**PROBLEM TO SOLVE:** Only the lines from the start of the data through the line containing "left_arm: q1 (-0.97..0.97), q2" should be written out, exactly as they are, with both ends included and the pictures left out.

**INPUT DATA:**
►
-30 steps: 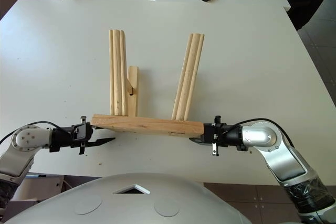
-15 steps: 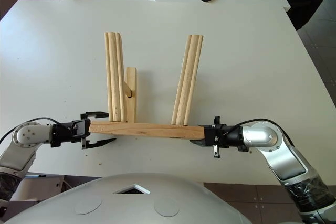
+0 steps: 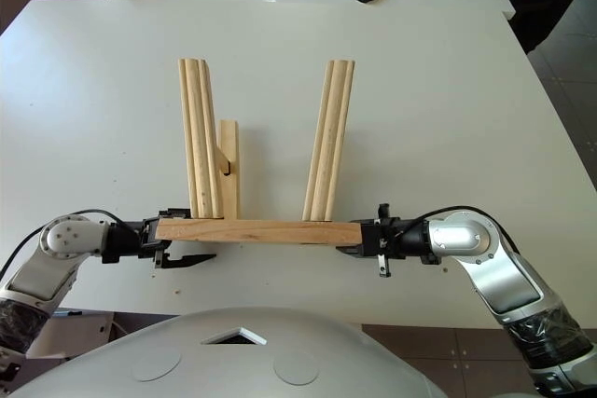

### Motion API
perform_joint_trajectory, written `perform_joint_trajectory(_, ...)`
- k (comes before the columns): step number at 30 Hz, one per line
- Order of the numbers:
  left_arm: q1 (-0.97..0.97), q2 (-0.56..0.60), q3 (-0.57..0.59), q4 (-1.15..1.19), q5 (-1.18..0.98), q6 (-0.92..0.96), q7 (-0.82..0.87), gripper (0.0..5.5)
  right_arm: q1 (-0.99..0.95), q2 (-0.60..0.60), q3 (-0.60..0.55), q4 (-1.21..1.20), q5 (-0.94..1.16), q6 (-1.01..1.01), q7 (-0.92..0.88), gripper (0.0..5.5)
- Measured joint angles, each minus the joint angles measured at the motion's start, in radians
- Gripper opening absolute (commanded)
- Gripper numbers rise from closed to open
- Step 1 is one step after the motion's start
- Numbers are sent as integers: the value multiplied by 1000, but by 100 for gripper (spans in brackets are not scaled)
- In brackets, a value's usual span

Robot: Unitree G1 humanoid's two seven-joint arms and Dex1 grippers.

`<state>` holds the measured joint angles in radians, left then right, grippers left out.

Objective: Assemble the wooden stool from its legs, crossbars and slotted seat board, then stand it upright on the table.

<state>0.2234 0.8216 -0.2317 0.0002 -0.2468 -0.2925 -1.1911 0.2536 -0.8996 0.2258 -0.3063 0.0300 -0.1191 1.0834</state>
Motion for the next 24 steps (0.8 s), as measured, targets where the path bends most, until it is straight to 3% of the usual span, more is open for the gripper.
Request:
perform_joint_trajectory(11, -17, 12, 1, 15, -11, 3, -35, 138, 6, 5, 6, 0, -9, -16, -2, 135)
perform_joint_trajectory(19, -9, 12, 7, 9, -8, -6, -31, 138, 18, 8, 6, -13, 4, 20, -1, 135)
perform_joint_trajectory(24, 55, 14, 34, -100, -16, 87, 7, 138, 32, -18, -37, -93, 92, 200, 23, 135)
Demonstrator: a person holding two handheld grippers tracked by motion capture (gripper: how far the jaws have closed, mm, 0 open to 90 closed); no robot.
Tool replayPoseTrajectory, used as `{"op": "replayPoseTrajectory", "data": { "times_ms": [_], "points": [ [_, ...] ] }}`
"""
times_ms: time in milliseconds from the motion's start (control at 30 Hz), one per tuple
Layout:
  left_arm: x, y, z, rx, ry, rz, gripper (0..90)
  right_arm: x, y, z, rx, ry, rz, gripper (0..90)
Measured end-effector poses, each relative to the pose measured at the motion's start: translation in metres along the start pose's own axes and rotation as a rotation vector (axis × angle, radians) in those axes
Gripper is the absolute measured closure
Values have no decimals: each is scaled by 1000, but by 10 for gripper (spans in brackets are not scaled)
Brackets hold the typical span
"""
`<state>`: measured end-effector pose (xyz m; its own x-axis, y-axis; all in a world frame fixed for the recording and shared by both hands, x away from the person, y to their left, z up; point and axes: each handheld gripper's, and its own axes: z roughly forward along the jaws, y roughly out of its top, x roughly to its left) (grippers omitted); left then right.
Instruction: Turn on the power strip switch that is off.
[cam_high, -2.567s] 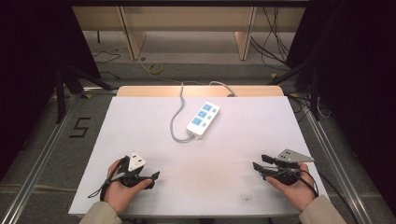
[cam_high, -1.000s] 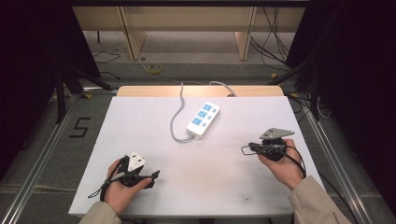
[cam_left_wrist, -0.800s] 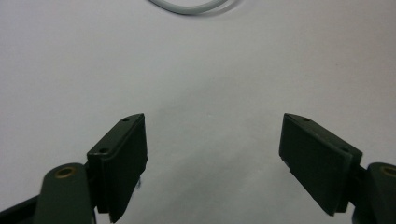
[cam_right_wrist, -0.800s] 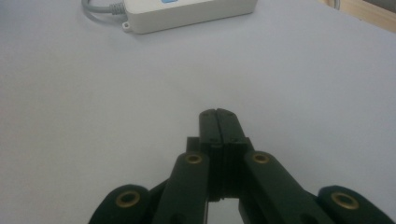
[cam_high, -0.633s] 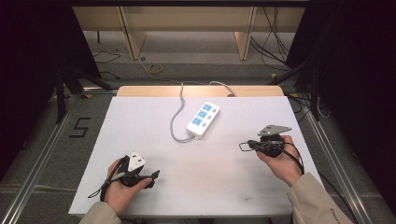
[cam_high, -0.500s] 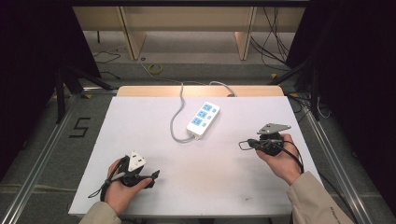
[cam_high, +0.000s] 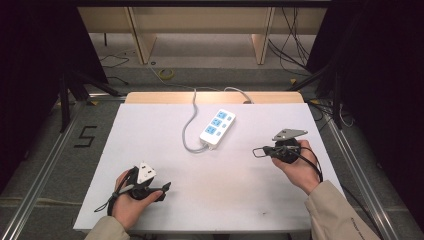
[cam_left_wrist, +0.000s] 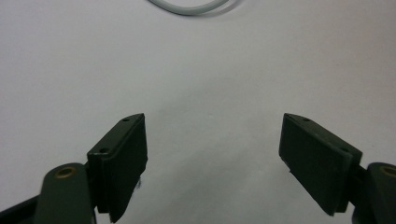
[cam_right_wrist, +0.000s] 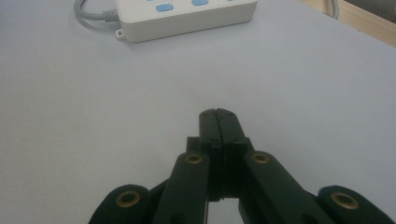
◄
**ANSWER BOX:**
-30 steps: 
-15 steps: 
+0 steps: 

### Motion API
perform_joint_trajectory, written `perform_joint_trajectory(_, ...)`
- k (comes before the columns): step number at 30 Hz, one per line
- Order of the numbers:
  left_arm: q1 (-0.97..0.97), q2 (-0.56..0.60), q3 (-0.57..0.59), q4 (-1.15..1.19), q5 (-1.18..0.98), q6 (-0.92..0.96), q7 (-0.82..0.87), gripper (0.0..5.5)

The answer requires nothing further.